FIG. 4 illustrates an example of a computational neural network.

FIG. 5A illustrates an example of an intermediate representation associated with a computation graph having a 2-layer neural network.

FIG. 5B to FIG. 5D illustrates a set of instructions for executing a 2-layer neural network of FIG. 5A

FIG. 6 illustrates an example for loading data on a matrix basis according to a matrix-based loading instruction, consistent with embodiments of the present disclosure.

FIG. 7A illustrates a conventional data flow for processing a 3-layer neural network model.

FIG. 7B illustrates an exemplary data flow for processing a 3-layer neural network model, consistent with embodiments of the present disclosure.

FIG. 8 illustrates an exemplary flow diagram for executing a neural network model in a neural network accelerator system, consistent with embodiments of the present disclosure.

DETAILED DESCRIPTION

Reference will now be made in detail to exemplary embodiments, examples of which are illustrated in the accompanying drawings. The following description refers to the accompanying drawings in which the same numbers in different drawings represent the same or similar elements unless otherwise represented. The implementations set forth in the following description of exemplary embodiments do not represent all implementations consistent with the invention. Instead, they are merely examples of apparatuses and methods consistent with aspects related to the invention as recited in the appended claims.

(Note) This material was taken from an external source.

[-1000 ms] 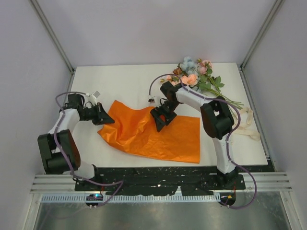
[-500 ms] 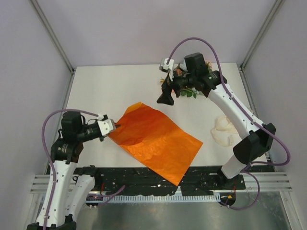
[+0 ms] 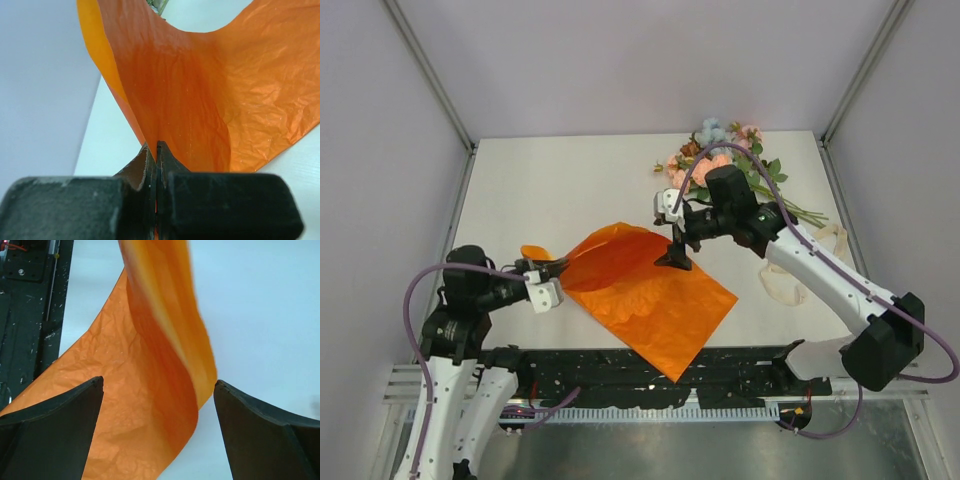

Generally, operations processed on accelerators are mainly based on multi-dimensional matrices. Conventional instructions for executing a machine learning model on accelerators, however, are based on scalars or one-dimensional vectors, which are not suitable for efficiently processing multi-dimensional matrix-based operations. This causes delay in processing operations on the accelerators and degrades overall performance of the machine learning system. The disclosed embodiments provide an instruction set architecture suitable for executing matrix-based instructions on accelerators. The disclosed embodiments also provide apparatuses and methods for executing matrix-based instructions. The disclosed embodiments also provide methods for optimizing data transmission between a host device and an accelerator device. The disclosed embodiments also provide a memory layout suitable for executing matrix-based instructions on an accelerator device. The disclosed embodiments also provide methods for optimizing hardware resource usage of an accelerator device.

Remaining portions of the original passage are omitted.